ByAndres Gambini, DVM, PhD, School of Agriculture and Food Sustainability, The University of Queensland, Australia
Reviewed ByAngel Abuelo, DVM, PhD, DABVP, DECBHM, FHEA, MRCVS, Michigan State University, College of Veterinary Medicine
Reviewed/Revised Modified Aug 2025
v3311507

Cloning via nuclear transfer involves the transfer of a donor diploid cell into an enucleated oocyte. The oocyte-cell complex is then artificially activated to develop into an embryo, which shares a nuclear genome identical to that of the donor animal. This technique, known as somatic cell nuclear transfer (SCNT), enables the production of genetically identical clones of the donor.

The cloned embryo typically develops in the laboratory to the blastocyst stage, after which it can be either cryopreserved or transferred into a surrogate female for gestation, resulting in an offspring that is genetically identical to the donor.

Although the nuclear genome of a clone is identical to the donor animal's genome, factors such as mitochondrial DNA and epigenetic modifications can influence the clone’s final phenotype.

Cloning in domestic animals is most commonly applied in horses, cattle, dogs, and camels. In veterinary practice, it is used primarily to reproduce elite breeding animals; to edit genes; to preserve the genetics of high-performing, valuable, or companion individuals; or to support conservation efforts for rare or endangered breeds.

Donor Cell Selection and Cloning Techniques

Selection of the donor cell has been one of the most extensively explored areas in cloning research. Cells derived from early embryos, up to the morula stage, are highly efficient as donor cells. Cloning using embryonic cells was successfully conducted for more than a decade before the landmark birth of the first mammal produced via nuclear transfer from adult somatic cells—Dolly, a sheep cloned by the Roslin Institute in Scotland in 1996.

In contrast to cloning from embryonic stem cells, SCNT, which uses differentiated somatic cells as nuclear donors, offers the distinct advantage of duplicating proven genetics from adult animals.

Among somatic cells, subcutaneous connective tissue is the most common source used for cloning adult animals. The tissue is mechanically disaggregated and cultured in vitro, where fibroblasts outgrow and are harvested for passaging in new culture dishes to promote proliferation. This process is repeated until millions of cells are produced, which are then cryopreserved for future cloning applications.

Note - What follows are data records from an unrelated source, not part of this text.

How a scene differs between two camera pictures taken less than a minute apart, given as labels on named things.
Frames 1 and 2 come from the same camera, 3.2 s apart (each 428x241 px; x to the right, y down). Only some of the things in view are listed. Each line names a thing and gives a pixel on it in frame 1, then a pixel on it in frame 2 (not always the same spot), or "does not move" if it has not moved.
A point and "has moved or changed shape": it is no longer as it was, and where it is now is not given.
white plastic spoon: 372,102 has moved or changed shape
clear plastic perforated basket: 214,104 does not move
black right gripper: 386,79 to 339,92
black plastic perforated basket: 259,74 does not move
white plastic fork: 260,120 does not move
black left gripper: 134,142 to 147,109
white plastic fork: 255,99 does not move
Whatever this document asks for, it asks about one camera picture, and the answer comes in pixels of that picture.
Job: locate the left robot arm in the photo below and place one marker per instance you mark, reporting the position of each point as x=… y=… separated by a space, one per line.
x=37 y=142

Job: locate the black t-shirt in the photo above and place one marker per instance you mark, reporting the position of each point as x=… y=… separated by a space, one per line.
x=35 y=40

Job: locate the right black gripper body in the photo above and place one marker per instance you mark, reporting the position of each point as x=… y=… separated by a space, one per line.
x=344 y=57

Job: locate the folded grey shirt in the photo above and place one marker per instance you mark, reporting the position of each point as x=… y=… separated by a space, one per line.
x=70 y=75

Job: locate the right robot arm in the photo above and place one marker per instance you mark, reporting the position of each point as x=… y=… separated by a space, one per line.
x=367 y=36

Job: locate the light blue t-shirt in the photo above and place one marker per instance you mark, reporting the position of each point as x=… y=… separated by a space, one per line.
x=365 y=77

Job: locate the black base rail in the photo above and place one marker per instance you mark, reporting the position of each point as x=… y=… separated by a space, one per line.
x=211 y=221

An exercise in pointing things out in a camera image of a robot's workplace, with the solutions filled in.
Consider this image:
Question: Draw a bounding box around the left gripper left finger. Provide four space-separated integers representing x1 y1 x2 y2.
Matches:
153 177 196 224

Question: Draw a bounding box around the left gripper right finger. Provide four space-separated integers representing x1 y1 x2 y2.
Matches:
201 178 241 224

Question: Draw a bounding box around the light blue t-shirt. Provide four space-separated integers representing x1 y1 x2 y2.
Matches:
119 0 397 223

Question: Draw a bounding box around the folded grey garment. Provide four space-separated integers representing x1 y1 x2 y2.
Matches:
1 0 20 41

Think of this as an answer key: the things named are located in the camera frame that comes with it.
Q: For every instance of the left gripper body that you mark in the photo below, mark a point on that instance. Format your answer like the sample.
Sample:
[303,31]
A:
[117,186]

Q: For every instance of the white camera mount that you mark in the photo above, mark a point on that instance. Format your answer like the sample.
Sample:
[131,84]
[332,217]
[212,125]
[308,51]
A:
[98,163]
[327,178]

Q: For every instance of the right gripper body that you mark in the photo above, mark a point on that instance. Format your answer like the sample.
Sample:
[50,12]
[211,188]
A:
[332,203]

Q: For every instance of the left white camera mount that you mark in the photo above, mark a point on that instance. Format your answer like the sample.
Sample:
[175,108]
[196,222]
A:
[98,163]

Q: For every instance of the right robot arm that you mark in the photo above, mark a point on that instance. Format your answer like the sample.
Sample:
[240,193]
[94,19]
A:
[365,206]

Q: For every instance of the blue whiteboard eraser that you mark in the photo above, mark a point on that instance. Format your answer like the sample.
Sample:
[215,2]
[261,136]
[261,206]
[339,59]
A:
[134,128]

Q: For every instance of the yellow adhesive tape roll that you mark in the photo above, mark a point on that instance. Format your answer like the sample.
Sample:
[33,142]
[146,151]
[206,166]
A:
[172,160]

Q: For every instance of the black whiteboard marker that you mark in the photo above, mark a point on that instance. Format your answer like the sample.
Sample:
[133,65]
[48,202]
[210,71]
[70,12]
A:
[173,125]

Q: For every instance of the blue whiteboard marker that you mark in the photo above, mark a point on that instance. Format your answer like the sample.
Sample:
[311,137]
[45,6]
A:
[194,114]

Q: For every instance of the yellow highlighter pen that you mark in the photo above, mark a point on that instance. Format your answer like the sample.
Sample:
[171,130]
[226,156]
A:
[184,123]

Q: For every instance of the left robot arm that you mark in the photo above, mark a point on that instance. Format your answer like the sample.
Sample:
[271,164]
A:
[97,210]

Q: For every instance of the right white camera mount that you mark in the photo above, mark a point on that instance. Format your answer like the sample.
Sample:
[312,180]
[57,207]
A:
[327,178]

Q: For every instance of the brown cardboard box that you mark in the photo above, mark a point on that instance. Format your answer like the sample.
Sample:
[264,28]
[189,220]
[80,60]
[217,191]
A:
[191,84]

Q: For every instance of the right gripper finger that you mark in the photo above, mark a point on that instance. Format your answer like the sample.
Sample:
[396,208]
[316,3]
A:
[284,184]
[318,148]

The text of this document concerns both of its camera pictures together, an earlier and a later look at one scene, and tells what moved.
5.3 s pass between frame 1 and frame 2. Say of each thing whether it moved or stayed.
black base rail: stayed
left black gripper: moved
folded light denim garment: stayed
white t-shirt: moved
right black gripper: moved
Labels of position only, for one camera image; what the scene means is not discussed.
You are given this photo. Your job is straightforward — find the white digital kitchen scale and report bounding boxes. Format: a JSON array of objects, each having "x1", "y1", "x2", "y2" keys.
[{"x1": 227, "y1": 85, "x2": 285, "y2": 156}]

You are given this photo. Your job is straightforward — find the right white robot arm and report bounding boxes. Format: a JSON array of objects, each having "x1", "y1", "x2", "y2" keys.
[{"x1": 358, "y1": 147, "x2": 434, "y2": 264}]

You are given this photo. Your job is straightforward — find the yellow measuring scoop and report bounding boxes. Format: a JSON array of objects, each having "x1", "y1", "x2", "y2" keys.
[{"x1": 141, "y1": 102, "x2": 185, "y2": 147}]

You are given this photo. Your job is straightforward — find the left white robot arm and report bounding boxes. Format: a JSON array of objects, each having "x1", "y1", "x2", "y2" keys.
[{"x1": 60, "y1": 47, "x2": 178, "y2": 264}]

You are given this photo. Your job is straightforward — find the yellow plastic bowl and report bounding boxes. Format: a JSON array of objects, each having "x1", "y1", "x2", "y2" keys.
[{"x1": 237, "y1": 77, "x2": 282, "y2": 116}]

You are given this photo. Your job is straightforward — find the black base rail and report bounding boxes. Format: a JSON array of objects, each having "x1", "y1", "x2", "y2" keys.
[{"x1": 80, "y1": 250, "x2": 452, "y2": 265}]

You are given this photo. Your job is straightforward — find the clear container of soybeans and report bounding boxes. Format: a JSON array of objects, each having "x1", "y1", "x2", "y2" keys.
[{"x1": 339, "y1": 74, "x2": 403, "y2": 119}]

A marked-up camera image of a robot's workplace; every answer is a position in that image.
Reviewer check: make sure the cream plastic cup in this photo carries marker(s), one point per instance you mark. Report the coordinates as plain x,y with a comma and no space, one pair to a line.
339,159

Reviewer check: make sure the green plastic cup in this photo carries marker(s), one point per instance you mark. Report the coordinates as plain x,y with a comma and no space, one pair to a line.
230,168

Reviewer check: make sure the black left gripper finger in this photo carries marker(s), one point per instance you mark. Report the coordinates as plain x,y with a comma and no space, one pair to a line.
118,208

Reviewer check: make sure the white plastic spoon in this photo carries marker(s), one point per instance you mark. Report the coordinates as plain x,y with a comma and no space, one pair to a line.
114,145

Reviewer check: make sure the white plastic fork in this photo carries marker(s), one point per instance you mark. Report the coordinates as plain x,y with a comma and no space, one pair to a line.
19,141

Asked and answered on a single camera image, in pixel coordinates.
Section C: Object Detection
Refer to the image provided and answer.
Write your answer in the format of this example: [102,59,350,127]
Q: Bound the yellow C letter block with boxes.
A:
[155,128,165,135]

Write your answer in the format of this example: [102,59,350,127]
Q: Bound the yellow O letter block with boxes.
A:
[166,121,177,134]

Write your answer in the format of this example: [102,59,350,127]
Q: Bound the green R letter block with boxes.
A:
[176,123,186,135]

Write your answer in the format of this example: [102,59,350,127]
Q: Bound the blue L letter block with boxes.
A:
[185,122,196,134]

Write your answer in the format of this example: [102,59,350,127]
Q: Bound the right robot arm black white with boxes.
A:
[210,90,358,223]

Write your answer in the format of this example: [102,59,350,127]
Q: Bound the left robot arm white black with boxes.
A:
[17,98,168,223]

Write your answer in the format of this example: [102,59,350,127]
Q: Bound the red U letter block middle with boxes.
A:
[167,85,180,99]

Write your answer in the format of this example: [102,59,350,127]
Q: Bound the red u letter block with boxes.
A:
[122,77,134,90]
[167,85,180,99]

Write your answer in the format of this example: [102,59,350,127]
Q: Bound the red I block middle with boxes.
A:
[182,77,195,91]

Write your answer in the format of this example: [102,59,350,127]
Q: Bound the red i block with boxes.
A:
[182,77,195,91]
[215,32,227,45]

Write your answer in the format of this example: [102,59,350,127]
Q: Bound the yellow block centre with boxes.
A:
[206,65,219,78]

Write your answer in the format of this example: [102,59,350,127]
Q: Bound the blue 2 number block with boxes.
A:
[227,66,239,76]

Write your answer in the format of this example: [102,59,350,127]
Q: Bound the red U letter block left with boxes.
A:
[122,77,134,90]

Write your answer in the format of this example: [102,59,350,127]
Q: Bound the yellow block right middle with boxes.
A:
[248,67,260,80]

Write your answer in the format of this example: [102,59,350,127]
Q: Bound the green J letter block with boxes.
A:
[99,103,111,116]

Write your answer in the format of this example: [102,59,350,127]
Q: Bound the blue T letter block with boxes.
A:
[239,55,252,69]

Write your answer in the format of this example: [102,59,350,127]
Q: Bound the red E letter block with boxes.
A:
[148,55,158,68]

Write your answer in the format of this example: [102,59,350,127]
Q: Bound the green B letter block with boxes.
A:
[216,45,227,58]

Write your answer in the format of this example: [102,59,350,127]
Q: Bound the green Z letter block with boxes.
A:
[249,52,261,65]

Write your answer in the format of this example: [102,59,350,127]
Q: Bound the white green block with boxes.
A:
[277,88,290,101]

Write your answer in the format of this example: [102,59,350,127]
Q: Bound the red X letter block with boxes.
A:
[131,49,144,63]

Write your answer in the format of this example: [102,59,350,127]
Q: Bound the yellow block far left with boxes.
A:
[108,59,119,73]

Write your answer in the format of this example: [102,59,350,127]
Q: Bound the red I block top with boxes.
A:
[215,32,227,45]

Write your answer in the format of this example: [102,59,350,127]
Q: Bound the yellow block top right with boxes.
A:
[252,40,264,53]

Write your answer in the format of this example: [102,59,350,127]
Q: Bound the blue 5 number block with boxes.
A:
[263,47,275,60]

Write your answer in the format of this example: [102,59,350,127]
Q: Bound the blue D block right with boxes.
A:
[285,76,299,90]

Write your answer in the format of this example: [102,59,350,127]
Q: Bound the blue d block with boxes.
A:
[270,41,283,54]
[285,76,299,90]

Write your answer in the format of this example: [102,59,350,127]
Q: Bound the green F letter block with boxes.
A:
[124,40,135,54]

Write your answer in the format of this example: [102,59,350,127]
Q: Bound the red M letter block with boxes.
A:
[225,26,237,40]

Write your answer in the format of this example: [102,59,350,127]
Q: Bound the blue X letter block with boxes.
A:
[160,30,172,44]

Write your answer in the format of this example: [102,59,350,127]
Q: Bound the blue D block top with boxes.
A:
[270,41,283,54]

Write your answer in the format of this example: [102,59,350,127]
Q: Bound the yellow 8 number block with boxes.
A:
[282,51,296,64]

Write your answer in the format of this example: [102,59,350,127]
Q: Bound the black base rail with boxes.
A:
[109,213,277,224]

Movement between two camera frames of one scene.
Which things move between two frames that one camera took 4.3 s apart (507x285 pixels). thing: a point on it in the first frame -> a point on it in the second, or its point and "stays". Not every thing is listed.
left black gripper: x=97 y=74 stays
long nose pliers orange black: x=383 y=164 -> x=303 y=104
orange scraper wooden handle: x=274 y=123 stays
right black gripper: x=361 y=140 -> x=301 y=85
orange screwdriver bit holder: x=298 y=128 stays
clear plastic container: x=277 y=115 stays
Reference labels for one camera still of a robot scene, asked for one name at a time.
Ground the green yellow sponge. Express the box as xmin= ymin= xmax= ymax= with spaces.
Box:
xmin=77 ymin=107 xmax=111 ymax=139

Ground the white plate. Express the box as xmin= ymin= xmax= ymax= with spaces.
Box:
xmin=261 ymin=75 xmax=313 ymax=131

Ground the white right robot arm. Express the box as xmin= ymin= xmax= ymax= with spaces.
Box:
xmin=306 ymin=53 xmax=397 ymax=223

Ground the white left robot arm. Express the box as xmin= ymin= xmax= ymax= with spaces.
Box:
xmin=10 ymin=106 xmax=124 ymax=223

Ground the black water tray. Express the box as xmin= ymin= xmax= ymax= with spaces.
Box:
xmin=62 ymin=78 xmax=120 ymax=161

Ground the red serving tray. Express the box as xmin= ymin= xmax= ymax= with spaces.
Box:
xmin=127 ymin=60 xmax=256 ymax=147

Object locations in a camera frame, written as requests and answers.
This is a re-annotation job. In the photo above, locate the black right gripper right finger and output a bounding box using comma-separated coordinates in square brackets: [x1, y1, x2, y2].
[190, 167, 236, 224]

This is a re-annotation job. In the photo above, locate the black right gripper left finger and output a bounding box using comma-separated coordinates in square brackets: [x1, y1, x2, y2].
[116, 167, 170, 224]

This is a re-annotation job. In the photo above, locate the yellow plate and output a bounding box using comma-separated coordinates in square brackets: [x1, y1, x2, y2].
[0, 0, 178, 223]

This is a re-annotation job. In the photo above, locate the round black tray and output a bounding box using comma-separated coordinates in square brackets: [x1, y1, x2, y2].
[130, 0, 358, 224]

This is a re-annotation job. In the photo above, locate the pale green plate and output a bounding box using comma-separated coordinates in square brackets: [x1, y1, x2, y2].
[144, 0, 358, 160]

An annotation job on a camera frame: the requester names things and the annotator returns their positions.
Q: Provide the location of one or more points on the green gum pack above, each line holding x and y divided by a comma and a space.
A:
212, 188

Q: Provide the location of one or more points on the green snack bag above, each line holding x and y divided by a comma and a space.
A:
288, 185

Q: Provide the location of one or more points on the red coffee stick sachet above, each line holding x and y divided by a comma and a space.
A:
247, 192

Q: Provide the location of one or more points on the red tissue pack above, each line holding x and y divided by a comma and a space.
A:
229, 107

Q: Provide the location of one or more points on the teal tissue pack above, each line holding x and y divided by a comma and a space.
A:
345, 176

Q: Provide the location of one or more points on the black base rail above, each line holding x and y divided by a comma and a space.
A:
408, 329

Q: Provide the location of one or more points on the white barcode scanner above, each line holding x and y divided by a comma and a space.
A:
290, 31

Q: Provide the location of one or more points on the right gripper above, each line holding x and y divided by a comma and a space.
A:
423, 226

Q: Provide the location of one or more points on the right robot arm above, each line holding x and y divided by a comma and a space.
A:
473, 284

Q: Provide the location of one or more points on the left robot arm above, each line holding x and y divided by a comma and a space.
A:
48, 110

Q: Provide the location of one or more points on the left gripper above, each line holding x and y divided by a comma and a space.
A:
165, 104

Studies have suggested that the use of stem cells could potentially improve the efficiency of animal cloning. This remains a subject of debate; however, commercial cloning companies are increasingly adopting bone marrow–derived stem cells for horse cloning.

For nuclear transfer to be successful, mature oocytes from the same species or closely related subspecies are required. Although the genetic value of oocytes is not critical, their mitochondrial composition might influence the outcome, because the resulting clone inherits the mitochondria of the host oocyte.

Oocytes are typically recovered from slaughterhouse material or, in some species, collected from live animals through ovum pickup (OPU) and subsequently matured in vitro. In some species, such as dogs, mature oocytes must be collected either from preovulatory follicles or directly from the oviduct after ovulation.

Nuclear transfer is performed under a microscope using micromanipulation tools as follows:

  1. The chromosomes (genomic DNA) of the oocyte are removed, creating an enucleated oocyte, or ooplast. The somatic cell selected for cloning must be synchronized to an early phase of the cell cycle, typically before DNA synthesis (G0–G1 phase).

  2. The somatic cell is fused with the ooplast either through membrane fusion via an electrical pulse or by direct injection.

  3. The recombined oocyte, now containing the donor cell’s nucleus, is artificially activated to mimic the fertilization signal, prompting the oocyte to begin embryonic development.

These steps can also be performed with oocytes from which the zona pellucida has been removed after in vitro maturation. This technique, known as "zona-free" cloning, simplifies some of the cloning steps; however, it requires a special culture system to keep the embryo cells close to each other during division.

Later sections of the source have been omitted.